> _WHAT THE EXERCISE ASKS_:
The line containing "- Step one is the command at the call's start" marks the end, so write out exactly every line from the top of the entries below through that one.

◆ ◆ ◆ ◆ ◆

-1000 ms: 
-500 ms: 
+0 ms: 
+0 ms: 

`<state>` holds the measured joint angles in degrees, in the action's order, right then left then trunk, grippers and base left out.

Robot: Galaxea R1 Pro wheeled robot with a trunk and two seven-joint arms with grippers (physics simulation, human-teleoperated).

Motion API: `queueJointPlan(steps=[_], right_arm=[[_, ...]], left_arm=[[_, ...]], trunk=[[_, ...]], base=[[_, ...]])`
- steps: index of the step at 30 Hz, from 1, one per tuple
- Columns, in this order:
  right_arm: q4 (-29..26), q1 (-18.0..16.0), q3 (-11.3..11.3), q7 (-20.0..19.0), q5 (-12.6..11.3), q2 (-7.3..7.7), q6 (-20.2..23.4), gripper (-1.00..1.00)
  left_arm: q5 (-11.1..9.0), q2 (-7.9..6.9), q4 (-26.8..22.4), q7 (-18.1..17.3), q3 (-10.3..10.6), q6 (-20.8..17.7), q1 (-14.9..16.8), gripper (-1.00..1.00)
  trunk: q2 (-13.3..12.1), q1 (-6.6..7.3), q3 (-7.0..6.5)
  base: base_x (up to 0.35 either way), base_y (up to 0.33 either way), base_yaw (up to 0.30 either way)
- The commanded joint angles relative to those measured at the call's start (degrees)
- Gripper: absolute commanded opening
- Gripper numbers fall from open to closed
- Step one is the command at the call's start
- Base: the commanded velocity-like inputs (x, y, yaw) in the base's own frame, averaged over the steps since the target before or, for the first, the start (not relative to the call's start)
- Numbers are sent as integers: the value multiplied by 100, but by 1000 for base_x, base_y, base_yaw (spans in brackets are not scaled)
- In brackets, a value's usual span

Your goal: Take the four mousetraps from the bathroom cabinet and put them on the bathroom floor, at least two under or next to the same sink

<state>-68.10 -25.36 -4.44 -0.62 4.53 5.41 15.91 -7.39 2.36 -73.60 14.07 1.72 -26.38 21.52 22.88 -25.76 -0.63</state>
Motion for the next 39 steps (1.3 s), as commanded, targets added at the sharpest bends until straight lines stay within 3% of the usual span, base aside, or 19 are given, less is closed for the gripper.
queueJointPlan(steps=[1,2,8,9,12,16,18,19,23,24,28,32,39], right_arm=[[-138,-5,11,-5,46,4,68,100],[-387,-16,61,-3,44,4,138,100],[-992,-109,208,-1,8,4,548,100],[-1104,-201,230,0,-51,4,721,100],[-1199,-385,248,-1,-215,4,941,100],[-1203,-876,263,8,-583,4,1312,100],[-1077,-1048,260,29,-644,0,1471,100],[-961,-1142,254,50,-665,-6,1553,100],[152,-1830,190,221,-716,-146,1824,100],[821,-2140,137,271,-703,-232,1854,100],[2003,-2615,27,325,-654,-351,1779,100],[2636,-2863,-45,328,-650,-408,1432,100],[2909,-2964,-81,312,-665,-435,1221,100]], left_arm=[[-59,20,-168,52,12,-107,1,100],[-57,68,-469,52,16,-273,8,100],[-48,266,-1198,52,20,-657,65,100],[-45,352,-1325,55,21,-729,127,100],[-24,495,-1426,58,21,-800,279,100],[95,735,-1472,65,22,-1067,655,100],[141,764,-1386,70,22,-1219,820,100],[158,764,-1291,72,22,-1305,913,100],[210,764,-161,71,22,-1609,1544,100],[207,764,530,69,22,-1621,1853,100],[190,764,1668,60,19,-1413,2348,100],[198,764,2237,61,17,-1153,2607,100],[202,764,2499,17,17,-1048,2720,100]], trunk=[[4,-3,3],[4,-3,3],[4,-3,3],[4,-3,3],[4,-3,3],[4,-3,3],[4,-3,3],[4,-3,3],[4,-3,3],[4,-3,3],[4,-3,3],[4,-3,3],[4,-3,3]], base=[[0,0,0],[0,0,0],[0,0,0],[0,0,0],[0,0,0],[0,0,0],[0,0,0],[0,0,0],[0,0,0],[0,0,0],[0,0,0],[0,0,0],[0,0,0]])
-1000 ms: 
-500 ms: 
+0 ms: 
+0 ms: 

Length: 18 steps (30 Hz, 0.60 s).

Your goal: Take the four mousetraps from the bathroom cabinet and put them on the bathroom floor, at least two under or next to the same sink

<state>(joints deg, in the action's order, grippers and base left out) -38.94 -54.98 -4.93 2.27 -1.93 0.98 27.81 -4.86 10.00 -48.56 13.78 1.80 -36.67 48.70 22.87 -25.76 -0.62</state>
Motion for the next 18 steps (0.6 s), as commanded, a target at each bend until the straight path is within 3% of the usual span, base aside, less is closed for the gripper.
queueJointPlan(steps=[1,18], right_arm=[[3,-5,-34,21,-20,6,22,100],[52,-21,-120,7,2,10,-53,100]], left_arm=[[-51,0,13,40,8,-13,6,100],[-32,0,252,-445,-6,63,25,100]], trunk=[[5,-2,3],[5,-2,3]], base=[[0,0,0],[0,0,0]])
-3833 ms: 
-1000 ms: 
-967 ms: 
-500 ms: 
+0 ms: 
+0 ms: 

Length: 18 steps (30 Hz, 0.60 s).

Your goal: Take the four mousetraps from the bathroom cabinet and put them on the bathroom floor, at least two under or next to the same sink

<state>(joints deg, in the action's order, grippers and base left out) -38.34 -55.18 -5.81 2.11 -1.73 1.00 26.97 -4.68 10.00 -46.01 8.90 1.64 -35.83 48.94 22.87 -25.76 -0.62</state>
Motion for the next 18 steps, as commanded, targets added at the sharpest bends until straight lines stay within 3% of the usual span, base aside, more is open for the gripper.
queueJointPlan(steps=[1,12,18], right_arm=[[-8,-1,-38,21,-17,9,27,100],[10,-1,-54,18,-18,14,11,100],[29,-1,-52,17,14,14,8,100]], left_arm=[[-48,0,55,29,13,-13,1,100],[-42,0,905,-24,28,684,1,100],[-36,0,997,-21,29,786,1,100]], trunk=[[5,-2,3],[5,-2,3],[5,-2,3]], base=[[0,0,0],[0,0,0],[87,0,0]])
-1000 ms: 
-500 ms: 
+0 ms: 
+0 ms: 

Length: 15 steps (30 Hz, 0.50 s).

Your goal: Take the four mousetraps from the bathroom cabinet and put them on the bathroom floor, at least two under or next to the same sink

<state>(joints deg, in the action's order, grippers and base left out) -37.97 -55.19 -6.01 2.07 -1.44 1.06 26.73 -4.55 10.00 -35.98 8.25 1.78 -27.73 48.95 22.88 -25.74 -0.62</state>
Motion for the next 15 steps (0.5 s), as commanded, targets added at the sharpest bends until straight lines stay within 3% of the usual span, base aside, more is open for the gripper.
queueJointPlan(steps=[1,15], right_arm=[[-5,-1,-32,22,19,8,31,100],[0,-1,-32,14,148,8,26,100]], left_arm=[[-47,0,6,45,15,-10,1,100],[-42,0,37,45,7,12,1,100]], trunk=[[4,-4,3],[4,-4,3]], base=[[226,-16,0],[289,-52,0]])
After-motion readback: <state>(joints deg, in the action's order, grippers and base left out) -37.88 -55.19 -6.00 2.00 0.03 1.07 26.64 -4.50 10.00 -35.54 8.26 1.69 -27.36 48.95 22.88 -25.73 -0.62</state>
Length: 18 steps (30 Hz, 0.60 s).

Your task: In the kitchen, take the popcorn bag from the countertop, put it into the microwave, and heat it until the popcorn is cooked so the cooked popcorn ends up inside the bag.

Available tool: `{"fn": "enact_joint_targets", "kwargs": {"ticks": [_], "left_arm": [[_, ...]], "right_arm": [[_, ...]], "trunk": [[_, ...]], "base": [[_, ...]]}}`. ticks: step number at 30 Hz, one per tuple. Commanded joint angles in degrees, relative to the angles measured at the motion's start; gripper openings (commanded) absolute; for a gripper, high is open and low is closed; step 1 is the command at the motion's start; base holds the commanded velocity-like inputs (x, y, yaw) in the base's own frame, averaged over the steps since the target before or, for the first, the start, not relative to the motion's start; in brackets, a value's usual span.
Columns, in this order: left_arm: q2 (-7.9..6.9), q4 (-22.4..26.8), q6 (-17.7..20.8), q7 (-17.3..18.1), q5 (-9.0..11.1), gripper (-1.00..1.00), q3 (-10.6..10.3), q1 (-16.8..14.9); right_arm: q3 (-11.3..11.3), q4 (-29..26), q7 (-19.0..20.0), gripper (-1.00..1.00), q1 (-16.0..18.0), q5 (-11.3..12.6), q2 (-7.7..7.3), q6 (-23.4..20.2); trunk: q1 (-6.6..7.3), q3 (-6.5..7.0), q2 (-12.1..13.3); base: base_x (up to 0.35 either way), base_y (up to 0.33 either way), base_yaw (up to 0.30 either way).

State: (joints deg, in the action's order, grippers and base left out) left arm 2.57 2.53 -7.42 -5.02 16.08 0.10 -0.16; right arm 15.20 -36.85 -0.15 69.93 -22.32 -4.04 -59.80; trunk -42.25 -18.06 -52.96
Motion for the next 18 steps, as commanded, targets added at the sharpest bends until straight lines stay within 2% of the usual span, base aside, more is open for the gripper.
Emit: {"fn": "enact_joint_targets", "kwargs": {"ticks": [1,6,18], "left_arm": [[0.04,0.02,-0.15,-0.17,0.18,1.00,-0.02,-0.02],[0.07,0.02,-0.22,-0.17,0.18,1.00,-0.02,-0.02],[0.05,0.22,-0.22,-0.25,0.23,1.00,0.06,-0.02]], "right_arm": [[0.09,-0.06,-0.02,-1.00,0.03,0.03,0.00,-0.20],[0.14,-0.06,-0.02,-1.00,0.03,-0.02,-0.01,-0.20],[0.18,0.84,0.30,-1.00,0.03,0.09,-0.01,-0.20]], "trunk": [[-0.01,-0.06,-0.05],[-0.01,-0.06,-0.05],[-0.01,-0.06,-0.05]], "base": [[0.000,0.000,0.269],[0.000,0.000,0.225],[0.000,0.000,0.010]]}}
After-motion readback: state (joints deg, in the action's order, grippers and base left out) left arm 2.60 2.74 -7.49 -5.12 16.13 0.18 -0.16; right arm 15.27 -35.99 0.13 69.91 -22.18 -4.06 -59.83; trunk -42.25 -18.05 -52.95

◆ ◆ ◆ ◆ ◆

> _REPLY TO THE EXERCISE_:
-1000 ms: 
-500 ms: 
+0 ms: 
+0 ms: 

`<state>` holds the measured joint angles in degrees, in the action's order, right then left then trunk, grippers and base left out.

Robot: Galaxea R1 Pro wheeled robot with a trunk and two seven-joint arms with grippers (physics simulation, human-teleoperated).

Motion API: `queueJointPlan(steps=[_], right_arm=[[_, ...]], left_arm=[[_, ...]], trunk=[[_, ...]], base=[[_, ...]])`
- steps: index of the step at 30 Hz, from 1, one per tuple
- Columns, in this order:
  right_arm: q4 (-29..26), q1 (-18.0..16.0), q3 (-11.3..11.3), q7 (-20.0..19.0), q5 (-12.6..11.3), q2 (-7.3..7.7), q6 (-20.2..23.4), gripper (-1.00..1.00)
  left_arm: q5 (-11.1..9.0), q2 (-7.9..6.9), q4 (-26.8..22.4), q7 (-18.1..17.3), q3 (-10.3..10.6), q6 (-20.8..17.7), q1 (-14.9..16.8), gripper (-1.00..1.00)
  trunk: q2 (-13.3..12.1), q1 (-6.6..7.3), q3 (-7.0..6.5)
  base: base_x (up to 0.35 either way), base_y (up to 0.33 either way), base_yaw (up to 0.30 either way)
- The commanded joint angles relative to those measured at the call's start (degrees)
- Gripper: absolute commanded opening
- Gripper numbers fall from open to closed
- Step one is the command at the call's start

The exercise has been carried out completely.